In the past decade Valero adjusted many of its plants to take heavy, sulfurous oil that historically sells at a discount to light, sweet crude. In early 2008 that discount was as wide as $30 a barrel, leaving plenty of profit potential despite the added costs of heating and boiling the gunk. This year, however, the discount has shrunk to less than $5 a barrel; heavy crude is the first grade that quota-constrained OPEC producers shut in when prices plunge. The heavy crude also produces more carbon dioxide. "What looked like a cheap feedstock may now mean a costly carbon footprint," says Ihne.
So who wins and loses in the shakeout? Winners: the small players in isolated, landlocked markets, like Holly Corp. ( HOC - news - people ) and Frontier Oil ( FTO - news - people ) in the Rocky Mountains. Survivors: the globally integrated petroleum producers. ExxonMobil ( XOM - news - people ) lost $200 million on U.S. refining operations in the third quarter but has ample profits from oil and gas fields to absorb refinery losses until weaker players fall out of the U.S. market. No wonder Shell and BP are backing cap-and-trade (Exxon still prefers the certainty of a flat carbon tax).
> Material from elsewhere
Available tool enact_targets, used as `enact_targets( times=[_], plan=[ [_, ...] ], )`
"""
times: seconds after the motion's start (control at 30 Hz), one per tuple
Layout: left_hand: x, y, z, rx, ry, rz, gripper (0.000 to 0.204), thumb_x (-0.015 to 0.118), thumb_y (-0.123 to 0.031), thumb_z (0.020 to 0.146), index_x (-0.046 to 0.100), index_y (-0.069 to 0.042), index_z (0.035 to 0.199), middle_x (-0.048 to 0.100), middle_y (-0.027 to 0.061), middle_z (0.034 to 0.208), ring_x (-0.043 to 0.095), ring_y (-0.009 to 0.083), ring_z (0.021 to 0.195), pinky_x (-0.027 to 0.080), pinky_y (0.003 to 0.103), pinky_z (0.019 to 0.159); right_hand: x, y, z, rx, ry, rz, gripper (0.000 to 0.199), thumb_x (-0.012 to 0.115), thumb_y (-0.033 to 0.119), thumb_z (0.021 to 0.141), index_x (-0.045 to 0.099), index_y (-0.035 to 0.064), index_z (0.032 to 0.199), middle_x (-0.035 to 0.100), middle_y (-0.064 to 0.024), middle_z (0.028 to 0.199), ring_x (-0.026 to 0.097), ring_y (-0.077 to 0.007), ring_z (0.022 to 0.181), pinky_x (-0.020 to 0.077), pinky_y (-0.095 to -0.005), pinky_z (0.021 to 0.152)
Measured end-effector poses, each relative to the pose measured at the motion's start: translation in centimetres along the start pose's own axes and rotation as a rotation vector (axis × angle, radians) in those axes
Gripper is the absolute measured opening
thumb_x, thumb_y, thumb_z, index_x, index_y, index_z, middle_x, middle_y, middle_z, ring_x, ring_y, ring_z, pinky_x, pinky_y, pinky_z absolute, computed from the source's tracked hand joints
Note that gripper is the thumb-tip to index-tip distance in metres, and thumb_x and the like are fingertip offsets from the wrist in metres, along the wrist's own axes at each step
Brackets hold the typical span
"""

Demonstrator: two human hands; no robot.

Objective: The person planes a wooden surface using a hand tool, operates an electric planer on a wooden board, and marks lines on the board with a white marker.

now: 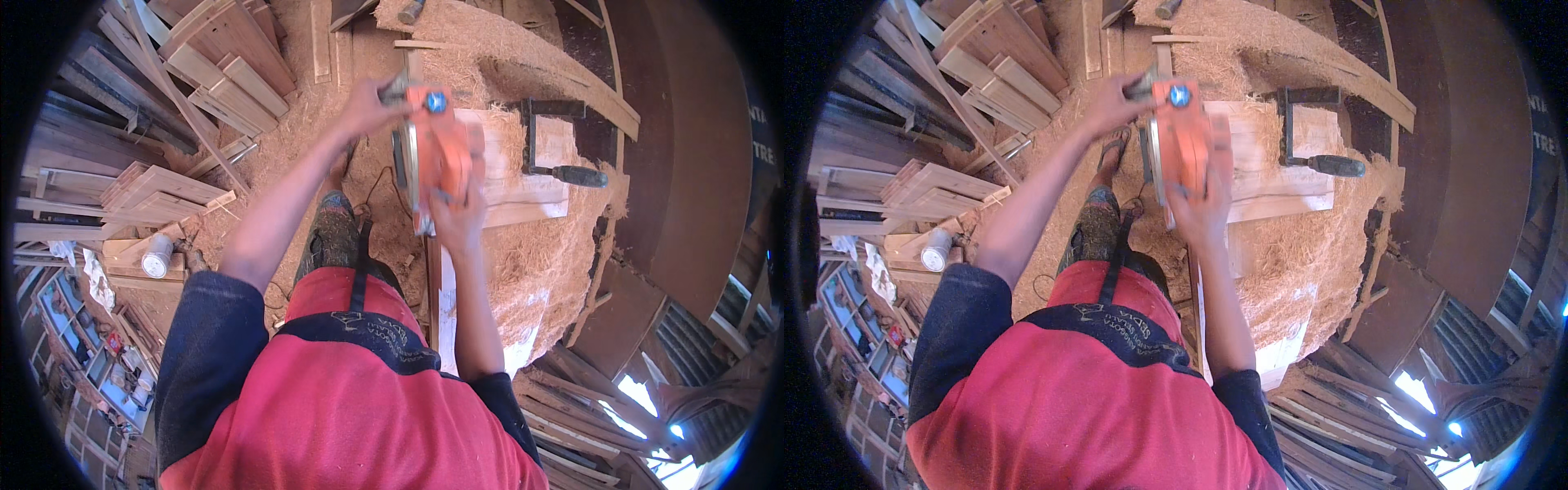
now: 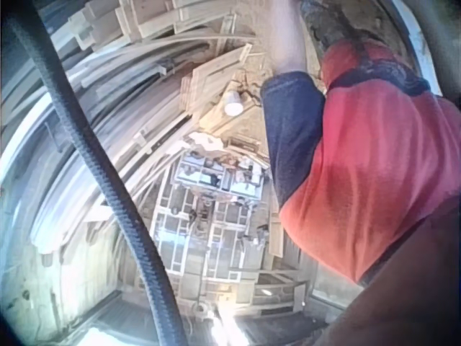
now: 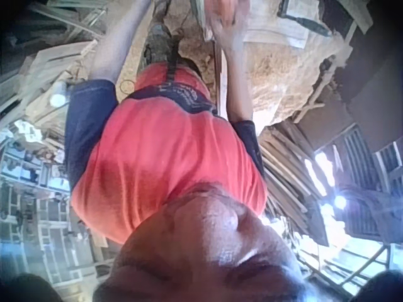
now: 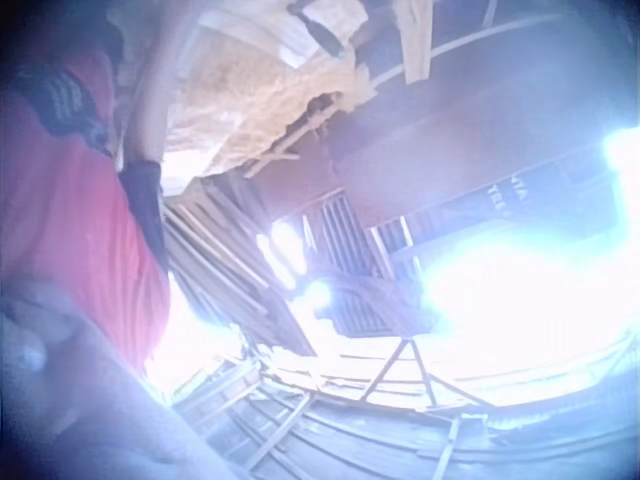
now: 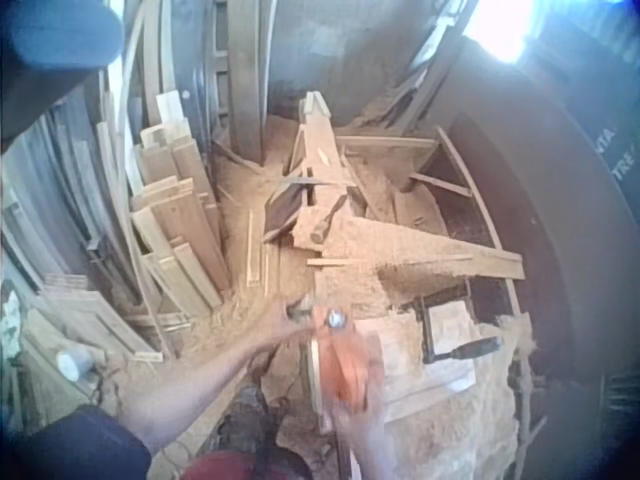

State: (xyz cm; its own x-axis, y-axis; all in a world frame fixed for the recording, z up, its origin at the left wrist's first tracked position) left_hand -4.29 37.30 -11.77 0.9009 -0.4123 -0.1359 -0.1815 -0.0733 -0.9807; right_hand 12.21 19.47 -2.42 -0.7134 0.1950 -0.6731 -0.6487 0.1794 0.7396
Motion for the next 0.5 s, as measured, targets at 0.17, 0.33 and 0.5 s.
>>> enact_targets(
  times=[0.17,0.33,0.5],
  plan=[
    [7.3,2.5,-14.7,0.033,-0.086,0.243,0.097,0.087,-0.045,0.070,0.048,-0.003,0.148,0.054,0.0209,0.112,0.053,0.0355,0.106,0.042,0.044,0.098,-4.4,-4.0,-16.2,0.128,0.085,-0.039,0.035,0.080,0.015,0.073,0.064,0.0028,0.102,0.065,-0.0174,0.088,0.065,-0.0373,0.079,0.0514,-0.0467,0.069],
    [8.4,2.2,-16.8,-0.103,-0.037,0.126,0.094,0.089,-0.041,0.073,0.047,-0.001,0.147,0.060,0.0215,0.116,0.055,0.0303,0.112,0.043,0.040,0.101,-5.0,-4.6,-18.9,0.201,0.070,0.044,0.029,0.077,0.013,0.074,0.065,0.0031,0.099,0.065,-0.0140,0.075,0.065,-0.0324,0.063,0.0520,-0.0416,0.063],
    [2.9,0.8,-6.0,0.045,-0.045,0.054,0.076,0.087,-0.042,0.071,0.063,-0.005,0.133,0.072,0.0177,0.102,0.068,0.0247,0.092,0.053,0.037,0.084,-1.8,-1.0,-6.5,0.017,0.022,0.039,0.027,0.072,0.009,0.075,0.062,-0.0001,0.099,0.063,-0.0199,0.078,0.065,-0.0333,0.072,0.0516,-0.0427,0.068]
  ],
)
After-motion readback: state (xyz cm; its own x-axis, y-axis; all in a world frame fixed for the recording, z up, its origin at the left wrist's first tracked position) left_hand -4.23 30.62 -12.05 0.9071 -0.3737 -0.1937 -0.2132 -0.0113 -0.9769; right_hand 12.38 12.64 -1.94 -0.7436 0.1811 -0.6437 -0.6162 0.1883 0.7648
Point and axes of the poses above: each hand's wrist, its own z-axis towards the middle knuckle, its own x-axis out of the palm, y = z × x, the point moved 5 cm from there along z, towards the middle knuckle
Losers: companies like Valero, Sunoco and Tesoro ( TSO - news - people ), which are refiners only and own plants in coastal areas that are thick with both refineries and import tankers. Klesse says he'd like to find a buyer for Valero's two East Coast plants. Daniel Weiss, senior fellow at the Center for American Progress, says the refiners should stop whining. He insists that the requirement to buy emissions credits will spur refiners to look for new ways to cut emissions. "Once we take the debate away from the lobbyists and hand it over to the engineers, there's no telling how many efficiencies we'll find," he says.
Last year Valero bought seven ethanol plants from bankrupt Verasun for $480 million, 30% of replacement cost. The plants make 51,000 barrels of ethanol a day, roughly a third of what Valero needs to blend with its gasoline. This year Klesse christened a 33-turbine wind farm on the grounds of Valero's McKee refinery in the Texas Panhandle. It generates 50 megawatts, enough to cover most of the plant's power needs and pay for itself in ten years. "We're not opposed to renewable energy," he says. "But these things should have to compete in the market."
He's also thinking about replacing old oil boilers, which convert energy to heat with 82% efficiency, with new ones that are 92% efficient. "But it's hard to invest in any upgrades when you don't know what the price of carbon is going to be."
Klesse can't change what Valero is. It's unlikely he'll find a buyer for the plant in Aruba or the two on the East Coast he wants to sell. And don't hold your breath for a congressional oil refiner bailout.